INPUT FOR THIS TASK:
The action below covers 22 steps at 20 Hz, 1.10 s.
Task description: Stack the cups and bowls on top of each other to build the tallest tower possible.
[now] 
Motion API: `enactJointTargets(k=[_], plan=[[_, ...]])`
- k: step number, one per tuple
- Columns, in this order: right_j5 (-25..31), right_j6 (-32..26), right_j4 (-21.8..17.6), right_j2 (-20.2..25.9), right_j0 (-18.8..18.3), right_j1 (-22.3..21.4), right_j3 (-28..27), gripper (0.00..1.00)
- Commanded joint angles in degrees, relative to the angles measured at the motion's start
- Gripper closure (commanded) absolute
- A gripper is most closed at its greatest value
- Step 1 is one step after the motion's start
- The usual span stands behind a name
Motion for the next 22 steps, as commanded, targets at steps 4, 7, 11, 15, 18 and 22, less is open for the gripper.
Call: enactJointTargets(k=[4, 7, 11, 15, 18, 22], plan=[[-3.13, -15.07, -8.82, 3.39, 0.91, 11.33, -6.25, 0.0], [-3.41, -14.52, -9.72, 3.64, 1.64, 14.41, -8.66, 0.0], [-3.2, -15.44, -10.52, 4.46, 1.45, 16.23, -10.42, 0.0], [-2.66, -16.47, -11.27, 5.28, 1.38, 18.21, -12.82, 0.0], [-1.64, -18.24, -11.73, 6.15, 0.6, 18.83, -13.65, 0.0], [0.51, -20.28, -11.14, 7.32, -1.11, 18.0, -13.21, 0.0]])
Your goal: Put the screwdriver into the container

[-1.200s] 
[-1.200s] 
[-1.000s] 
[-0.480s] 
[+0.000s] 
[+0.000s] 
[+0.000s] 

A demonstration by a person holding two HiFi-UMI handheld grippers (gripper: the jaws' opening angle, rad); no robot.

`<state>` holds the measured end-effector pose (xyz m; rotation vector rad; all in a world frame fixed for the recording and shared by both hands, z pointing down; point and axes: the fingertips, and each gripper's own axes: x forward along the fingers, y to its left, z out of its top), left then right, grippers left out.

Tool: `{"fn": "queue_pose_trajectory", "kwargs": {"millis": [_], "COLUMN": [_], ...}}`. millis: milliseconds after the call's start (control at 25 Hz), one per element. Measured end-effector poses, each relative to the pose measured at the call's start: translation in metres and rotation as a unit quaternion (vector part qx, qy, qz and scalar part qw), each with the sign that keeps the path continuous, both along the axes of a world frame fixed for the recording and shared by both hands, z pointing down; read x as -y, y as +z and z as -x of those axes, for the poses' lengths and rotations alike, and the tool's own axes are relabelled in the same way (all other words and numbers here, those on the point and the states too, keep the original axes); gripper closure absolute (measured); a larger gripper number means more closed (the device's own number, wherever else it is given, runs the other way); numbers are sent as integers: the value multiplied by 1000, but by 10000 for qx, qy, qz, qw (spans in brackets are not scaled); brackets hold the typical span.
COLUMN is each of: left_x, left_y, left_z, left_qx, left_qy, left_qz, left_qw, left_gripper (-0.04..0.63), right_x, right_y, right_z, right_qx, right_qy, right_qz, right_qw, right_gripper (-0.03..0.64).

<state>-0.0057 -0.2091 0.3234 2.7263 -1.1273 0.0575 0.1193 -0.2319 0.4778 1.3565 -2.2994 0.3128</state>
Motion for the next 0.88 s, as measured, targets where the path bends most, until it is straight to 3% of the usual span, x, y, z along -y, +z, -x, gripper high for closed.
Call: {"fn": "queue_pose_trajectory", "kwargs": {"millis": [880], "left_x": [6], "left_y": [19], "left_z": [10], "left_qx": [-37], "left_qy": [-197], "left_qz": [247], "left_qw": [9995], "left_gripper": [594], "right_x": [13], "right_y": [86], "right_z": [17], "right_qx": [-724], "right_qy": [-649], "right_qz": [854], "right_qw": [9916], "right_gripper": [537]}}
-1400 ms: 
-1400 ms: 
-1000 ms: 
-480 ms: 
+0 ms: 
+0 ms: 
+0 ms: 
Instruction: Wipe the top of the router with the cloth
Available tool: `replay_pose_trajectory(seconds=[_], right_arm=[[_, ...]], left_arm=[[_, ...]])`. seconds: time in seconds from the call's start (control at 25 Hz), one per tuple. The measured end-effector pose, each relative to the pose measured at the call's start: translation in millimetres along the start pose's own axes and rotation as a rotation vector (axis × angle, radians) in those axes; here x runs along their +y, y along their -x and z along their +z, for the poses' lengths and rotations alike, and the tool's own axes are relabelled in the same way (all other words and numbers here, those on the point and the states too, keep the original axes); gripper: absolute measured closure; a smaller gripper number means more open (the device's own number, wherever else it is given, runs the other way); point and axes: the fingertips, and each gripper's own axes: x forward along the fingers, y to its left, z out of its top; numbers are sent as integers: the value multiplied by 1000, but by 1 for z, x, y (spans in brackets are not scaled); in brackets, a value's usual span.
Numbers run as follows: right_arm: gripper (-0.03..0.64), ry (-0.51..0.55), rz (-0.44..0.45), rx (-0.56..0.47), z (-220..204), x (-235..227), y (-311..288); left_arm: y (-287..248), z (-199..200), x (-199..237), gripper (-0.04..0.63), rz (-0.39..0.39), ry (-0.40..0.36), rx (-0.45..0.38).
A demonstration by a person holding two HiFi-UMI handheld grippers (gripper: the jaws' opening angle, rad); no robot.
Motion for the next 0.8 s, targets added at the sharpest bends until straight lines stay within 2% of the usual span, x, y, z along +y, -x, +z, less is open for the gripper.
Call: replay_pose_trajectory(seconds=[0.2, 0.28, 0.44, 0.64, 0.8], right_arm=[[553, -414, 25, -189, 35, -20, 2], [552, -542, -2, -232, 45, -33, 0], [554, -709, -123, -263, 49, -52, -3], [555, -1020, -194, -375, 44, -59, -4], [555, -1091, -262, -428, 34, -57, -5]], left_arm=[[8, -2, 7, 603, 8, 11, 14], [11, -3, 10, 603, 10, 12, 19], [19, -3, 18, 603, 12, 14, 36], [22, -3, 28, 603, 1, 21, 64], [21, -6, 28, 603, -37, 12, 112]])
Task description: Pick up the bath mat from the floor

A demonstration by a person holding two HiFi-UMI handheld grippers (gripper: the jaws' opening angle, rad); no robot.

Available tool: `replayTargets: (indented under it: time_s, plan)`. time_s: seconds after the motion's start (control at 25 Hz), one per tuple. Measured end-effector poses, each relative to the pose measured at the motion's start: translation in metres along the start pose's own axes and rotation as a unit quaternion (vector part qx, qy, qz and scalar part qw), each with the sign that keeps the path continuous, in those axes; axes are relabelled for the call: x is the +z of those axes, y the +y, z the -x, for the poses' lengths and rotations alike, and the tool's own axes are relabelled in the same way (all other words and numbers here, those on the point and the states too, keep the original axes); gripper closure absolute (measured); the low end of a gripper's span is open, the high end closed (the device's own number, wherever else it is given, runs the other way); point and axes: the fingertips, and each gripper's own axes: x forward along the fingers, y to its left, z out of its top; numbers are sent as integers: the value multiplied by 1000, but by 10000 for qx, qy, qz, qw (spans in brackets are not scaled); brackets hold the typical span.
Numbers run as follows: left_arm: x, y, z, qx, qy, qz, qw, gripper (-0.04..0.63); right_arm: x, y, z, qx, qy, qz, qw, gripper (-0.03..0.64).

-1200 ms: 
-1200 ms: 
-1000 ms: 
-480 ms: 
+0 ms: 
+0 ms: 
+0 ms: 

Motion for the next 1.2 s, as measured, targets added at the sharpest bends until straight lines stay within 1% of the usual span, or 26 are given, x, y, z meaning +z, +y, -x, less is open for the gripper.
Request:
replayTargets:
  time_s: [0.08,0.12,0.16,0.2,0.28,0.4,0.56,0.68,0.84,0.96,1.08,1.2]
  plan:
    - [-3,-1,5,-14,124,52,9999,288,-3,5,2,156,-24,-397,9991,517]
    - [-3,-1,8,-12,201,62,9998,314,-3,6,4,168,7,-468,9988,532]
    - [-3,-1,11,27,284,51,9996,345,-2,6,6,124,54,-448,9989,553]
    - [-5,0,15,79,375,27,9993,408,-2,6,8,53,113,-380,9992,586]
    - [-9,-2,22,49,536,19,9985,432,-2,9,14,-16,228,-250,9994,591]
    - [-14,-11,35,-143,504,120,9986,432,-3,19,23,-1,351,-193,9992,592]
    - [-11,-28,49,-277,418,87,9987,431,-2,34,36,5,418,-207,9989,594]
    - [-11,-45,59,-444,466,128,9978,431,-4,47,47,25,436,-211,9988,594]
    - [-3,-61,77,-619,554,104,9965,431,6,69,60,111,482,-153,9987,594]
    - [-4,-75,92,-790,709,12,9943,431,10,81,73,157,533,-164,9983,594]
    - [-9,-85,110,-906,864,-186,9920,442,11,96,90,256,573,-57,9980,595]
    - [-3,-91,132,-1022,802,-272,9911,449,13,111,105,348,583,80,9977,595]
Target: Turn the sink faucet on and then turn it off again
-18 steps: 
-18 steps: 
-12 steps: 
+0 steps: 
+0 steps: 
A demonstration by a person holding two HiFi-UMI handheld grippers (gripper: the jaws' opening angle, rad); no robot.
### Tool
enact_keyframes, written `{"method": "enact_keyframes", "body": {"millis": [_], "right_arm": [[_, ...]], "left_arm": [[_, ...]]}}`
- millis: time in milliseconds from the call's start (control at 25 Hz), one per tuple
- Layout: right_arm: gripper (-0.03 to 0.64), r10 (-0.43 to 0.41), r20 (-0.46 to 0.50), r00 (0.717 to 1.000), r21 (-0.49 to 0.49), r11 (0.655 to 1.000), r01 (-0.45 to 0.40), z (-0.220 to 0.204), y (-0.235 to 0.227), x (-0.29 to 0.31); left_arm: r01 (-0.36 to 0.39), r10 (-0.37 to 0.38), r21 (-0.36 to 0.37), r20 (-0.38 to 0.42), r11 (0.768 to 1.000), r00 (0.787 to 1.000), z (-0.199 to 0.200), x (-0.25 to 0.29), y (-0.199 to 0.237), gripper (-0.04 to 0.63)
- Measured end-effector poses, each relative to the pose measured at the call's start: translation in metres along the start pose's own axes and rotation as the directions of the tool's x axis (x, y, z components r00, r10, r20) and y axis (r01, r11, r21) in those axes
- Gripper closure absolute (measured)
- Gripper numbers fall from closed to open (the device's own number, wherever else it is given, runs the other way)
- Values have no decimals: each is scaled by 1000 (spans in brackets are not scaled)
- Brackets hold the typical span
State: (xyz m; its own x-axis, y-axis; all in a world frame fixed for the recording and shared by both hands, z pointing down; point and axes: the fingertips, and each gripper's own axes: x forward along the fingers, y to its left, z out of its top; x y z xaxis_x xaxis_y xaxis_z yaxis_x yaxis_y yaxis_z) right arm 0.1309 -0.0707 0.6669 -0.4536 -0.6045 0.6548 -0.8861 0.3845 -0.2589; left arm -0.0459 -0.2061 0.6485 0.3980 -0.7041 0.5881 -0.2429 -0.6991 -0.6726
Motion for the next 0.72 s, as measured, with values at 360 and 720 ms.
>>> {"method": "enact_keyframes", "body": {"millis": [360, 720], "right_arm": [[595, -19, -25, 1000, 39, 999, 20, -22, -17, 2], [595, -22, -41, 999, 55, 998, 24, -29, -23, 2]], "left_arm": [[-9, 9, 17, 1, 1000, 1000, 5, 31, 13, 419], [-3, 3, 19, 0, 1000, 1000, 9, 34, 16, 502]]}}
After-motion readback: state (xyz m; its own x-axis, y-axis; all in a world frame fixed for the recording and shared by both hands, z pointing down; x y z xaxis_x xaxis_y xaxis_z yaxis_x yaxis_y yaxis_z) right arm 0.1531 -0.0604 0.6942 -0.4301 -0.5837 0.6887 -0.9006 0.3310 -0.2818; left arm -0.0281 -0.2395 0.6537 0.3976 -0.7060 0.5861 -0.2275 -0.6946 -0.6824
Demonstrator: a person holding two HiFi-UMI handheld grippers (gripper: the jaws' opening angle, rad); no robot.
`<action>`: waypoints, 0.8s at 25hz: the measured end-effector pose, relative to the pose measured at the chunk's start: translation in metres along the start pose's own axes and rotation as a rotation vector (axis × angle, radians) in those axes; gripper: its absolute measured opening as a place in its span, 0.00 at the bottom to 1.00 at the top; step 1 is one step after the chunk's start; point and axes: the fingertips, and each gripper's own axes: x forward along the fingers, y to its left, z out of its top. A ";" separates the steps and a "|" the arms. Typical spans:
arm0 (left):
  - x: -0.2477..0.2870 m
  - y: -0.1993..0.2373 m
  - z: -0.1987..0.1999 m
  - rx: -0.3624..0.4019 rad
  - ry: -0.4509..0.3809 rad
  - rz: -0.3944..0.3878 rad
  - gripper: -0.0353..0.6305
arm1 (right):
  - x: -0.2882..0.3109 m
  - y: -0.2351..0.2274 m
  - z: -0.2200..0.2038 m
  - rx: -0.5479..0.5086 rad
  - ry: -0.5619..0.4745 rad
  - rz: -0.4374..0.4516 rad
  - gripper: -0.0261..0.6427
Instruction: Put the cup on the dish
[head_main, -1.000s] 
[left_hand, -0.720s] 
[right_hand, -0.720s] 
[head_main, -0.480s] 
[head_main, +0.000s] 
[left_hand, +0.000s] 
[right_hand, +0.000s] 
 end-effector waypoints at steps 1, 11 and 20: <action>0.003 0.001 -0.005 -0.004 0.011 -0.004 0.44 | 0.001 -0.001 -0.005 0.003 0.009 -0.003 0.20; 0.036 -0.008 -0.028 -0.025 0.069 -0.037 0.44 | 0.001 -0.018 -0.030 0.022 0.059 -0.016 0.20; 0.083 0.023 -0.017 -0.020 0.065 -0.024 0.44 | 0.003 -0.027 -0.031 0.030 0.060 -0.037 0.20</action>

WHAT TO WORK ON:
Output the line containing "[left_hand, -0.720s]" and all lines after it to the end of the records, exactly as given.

REPLY:
[left_hand, -0.720s] 
[right_hand, -0.720s] 
[head_main, -0.480s] 
[head_main, +0.000s] 
[left_hand, +0.000s] 
[right_hand, +0.000s] 
 end-effector waypoints at steps 1, 11 and 20: <action>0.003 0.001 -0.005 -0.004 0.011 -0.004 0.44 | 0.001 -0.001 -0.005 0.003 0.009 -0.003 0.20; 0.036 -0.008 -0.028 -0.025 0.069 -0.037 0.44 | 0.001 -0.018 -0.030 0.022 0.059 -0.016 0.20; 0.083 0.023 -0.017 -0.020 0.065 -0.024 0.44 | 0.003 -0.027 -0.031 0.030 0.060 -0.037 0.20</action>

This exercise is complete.